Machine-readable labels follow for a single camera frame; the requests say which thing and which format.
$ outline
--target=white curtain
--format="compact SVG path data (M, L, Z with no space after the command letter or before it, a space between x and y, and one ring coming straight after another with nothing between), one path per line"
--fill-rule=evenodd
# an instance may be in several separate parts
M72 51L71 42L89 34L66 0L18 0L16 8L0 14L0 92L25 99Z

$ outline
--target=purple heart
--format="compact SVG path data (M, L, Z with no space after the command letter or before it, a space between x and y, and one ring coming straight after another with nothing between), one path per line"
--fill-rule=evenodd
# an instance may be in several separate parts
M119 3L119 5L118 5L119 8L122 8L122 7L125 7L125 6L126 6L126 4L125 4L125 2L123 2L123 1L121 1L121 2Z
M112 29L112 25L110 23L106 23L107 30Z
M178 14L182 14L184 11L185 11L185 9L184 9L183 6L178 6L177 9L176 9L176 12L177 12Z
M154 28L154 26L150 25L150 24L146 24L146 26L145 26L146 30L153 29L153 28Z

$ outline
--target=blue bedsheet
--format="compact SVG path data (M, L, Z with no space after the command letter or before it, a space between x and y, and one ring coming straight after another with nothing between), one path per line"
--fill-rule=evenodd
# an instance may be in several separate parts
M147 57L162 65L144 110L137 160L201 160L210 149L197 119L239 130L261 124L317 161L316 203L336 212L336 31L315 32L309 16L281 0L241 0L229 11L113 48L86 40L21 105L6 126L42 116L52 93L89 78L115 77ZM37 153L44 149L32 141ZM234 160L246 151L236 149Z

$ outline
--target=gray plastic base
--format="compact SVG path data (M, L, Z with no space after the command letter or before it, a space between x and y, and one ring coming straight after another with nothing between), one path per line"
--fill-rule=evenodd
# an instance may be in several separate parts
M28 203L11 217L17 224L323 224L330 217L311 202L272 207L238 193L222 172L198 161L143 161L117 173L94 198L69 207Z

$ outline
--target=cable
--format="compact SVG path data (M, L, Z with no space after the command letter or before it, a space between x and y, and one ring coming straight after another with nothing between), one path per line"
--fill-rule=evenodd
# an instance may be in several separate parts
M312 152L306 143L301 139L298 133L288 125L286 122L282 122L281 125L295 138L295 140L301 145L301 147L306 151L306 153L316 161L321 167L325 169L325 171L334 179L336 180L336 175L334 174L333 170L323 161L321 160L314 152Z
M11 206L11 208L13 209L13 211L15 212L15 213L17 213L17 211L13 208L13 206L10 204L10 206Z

··········

§ **What to produce**: For each record above, print an exact copy.

§ **Exercise output**:
Machine-readable labels follow for a single camera frame; the requests say which thing and which format.
$ outline
--target=white curtain
--format="compact SVG path data (M, L, Z with no space after the command letter or before it, a space between x and y, and one ring coming straight after another with nothing between), one path per line"
--fill-rule=evenodd
# an instance may be in several separate parts
M72 51L71 42L89 34L66 0L18 0L16 8L0 14L0 92L25 99Z

$ outline
--target=purple heart
--format="compact SVG path data (M, L, Z with no space after the command letter or before it, a space between x and y, and one ring coming straight after another with nothing between), one path per line"
--fill-rule=evenodd
# an instance may be in several separate parts
M119 3L119 5L118 5L119 8L122 8L122 7L125 7L125 6L126 6L126 4L125 4L125 2L123 2L123 1L121 1L121 2Z
M112 29L112 25L110 23L106 23L107 30Z
M178 14L182 14L184 11L185 11L185 9L184 9L183 6L178 6L177 9L176 9L176 12L177 12Z
M154 28L154 26L150 25L150 24L146 24L146 26L145 26L146 30L153 29L153 28Z

$ outline
--target=blue bedsheet
--format="compact SVG path data (M, L, Z with no space after the command letter or before it, a space between x and y, and one ring coming straight after another with nothing between), one path per line"
--fill-rule=evenodd
# an instance may be in several separate parts
M147 57L162 65L144 110L137 160L201 160L210 149L197 119L239 130L261 124L317 161L316 203L336 212L336 31L315 32L309 16L281 0L241 0L229 11L113 48L86 40L21 105L6 126L42 116L52 93L89 78L115 77ZM37 153L44 149L32 141ZM234 160L246 151L236 149Z

$ outline
--target=gray plastic base
--format="compact SVG path data (M, L, Z with no space after the command letter or before it, a space between x and y, and one ring coming straight after another with nothing between), one path per line"
--fill-rule=evenodd
# an instance may be in several separate parts
M28 203L11 217L17 224L323 224L330 217L311 202L272 207L238 193L222 172L198 161L143 161L117 173L94 198L69 207Z

$ outline
--target=cable
--format="compact SVG path data (M, L, Z with no space after the command letter or before it, a space between x and y, and one ring coming straight after another with nothing between), one path per line"
--fill-rule=evenodd
# an instance may be in several separate parts
M312 152L306 143L301 139L298 133L288 125L286 122L282 122L281 125L295 138L295 140L301 145L301 147L306 151L306 153L316 161L321 167L325 169L325 171L334 179L336 180L336 175L334 174L333 170L323 161L321 160L314 152Z
M11 206L11 208L13 209L13 211L15 212L15 213L17 213L17 211L13 208L13 206L10 204L10 206Z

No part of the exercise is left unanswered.